TASK INSTRUCTIONS
Going line by line through the listing below, count each line that includes the word "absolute", and reply with the count only.

BEGIN INFORMATION SHOWN

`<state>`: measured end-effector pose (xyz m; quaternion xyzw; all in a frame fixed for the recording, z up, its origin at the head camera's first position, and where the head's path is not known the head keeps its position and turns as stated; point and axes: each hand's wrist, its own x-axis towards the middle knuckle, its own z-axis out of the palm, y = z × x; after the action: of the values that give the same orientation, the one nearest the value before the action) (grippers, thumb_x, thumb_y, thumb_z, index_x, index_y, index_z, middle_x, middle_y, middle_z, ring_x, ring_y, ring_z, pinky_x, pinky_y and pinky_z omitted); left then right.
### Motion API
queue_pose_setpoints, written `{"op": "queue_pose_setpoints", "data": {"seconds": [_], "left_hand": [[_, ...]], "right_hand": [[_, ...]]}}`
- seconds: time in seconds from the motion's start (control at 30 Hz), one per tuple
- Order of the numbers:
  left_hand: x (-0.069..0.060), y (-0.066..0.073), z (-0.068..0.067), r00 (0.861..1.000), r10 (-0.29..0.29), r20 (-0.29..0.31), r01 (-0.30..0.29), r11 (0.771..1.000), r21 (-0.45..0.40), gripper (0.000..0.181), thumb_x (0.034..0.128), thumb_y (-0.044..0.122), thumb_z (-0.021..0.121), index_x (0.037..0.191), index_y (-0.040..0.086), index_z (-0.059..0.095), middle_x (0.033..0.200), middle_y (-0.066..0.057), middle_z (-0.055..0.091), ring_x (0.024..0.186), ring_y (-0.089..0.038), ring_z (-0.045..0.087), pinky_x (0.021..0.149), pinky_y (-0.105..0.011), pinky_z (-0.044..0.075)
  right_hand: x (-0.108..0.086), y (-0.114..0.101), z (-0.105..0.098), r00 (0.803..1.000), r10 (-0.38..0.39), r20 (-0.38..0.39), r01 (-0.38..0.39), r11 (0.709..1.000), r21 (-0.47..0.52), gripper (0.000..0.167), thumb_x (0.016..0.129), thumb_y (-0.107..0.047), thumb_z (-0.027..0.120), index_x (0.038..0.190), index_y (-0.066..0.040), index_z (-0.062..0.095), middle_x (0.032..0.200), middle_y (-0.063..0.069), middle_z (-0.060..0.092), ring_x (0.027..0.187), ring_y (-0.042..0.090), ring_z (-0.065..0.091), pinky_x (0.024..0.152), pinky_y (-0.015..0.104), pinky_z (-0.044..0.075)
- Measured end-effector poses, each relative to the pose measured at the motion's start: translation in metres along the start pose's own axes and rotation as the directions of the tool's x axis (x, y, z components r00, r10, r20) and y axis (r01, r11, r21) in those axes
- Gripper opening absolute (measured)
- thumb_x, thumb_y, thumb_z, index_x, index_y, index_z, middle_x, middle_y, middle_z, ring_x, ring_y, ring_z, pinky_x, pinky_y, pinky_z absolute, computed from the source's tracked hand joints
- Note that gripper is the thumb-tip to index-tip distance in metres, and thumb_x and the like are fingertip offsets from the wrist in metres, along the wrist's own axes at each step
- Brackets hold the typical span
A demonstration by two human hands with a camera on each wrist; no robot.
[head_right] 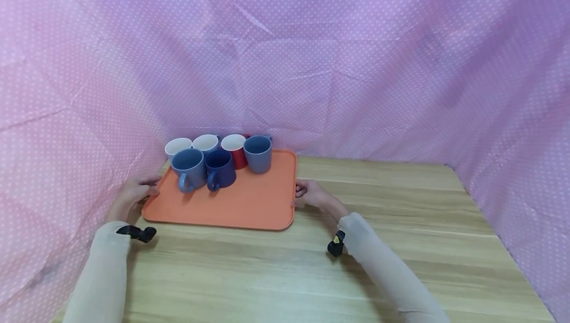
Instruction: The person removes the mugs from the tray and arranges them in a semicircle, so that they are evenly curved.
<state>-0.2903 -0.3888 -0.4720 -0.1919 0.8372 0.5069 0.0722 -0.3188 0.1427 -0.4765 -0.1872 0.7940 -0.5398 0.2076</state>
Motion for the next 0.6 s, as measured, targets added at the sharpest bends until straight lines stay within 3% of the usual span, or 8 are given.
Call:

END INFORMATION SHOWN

EXERCISE ANSWER
2